Motivation Abnormal protein-membrane attachment is involved in deregulated cellular pathways and in disease. Therefore, the possibility to modulate protein-membrane interactions represents a new promising therapeutic strategy for peripheral membrane proteins that have been considered so far undruggable. A major obstacle in this drug design strategy is that the membrane binding domains of peripheral membrane proteins are usually not known. The development of fast and efficient algorithms predicting the protein-membrane interface would shed light into the accessibility of membrane-protein interfaces by drug-like molecules.

Results Herein, we describe an ensemble machine learning methodology and algorithm for predicting membrane-penetrating residues. We utilize available experimental data in the literature for training 21 machine learning classifiers and a voting classifier.

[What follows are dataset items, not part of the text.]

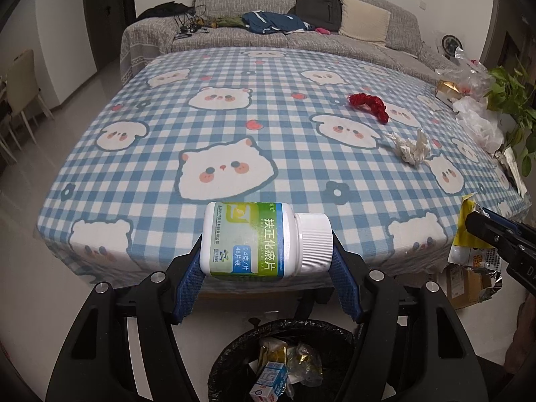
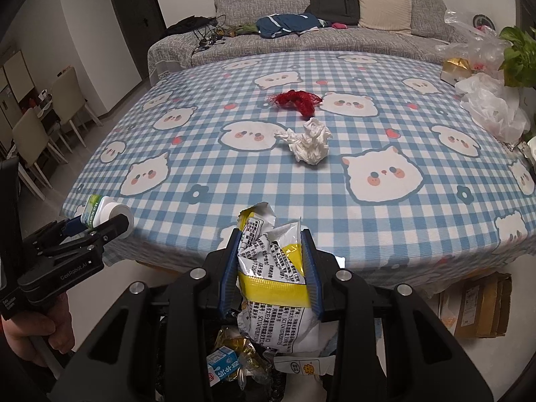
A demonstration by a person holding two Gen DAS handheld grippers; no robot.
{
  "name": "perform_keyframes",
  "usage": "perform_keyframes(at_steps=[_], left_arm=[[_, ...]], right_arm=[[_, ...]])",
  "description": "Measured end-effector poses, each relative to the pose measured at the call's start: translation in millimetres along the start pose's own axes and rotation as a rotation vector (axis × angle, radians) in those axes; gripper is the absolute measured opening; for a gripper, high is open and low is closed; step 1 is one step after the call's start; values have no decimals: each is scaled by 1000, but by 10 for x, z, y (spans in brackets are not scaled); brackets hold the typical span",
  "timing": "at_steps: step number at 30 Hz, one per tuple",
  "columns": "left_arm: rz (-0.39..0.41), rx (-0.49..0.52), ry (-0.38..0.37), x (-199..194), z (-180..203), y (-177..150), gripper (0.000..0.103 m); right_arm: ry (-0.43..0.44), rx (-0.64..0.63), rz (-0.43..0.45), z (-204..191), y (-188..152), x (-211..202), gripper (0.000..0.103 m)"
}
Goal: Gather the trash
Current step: 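Carry the snack wrapper and pill bottle down over the trash bin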
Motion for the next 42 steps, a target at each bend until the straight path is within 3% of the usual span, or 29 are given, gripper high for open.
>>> perform_keyframes(at_steps=[23, 42], left_arm=[[-33, 5, -21, -22, -161, -770, 66], [-90, 21, -21, 31, -358, -1545, 66]], right_arm=[[-1, -35, -11, -277, -430, 71, 34], [-10, -30, -75, -468, -1143, 276, 34]])
Point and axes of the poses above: each gripper's, at about its wrist camera, not at the fingertips, and x roughly the way its jaws point, z to its right, y to its top, the point moved 3 cm from there along x, roughly the way its jaws point, and after that the axes turned 7 degrees about y, right-handed, at the moved point
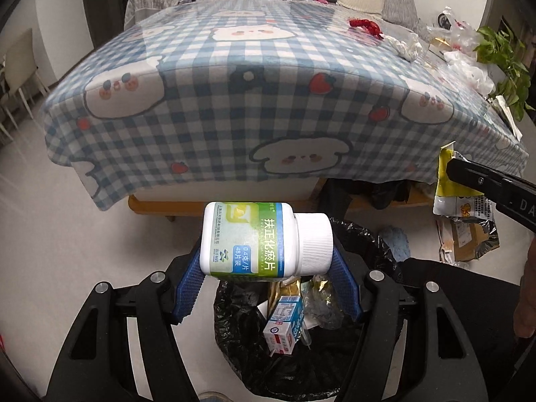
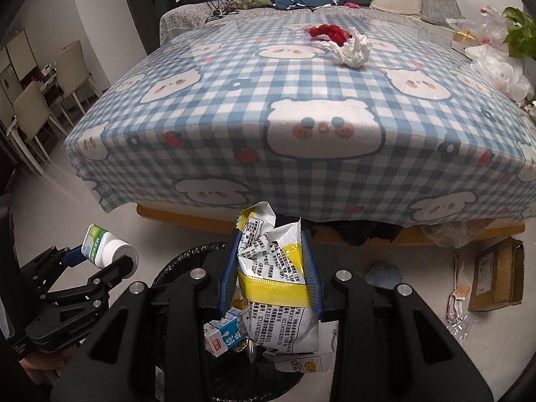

Evaluation of the ensemble classifier accuracy produced a macro-averaged F1 score = 0.92 and an MCC = 0.84 for predicting correctly membrane-penetrating residues on unknown proteins of an independent test set.

Availability and implementation The python code for predicting protein-membrane interfaces of peripheral membrane proteins is available at https://github.com/zoecournia/DREAMM.

Contact zcournia{at}bioacademy.gr

Supplementary information Supplementary data are available.

Competing Interest Statement

The authors have declared no competing interest.

Footnotes

  • https://github.com/zoecournia/DREAMM

Copyright 
The copyright holder for this preprint is the author/funder, who has granted bioRxiv a license to display the preprint in perpetuity. It is made available under a CC-BY-NC-ND 4.0 International license.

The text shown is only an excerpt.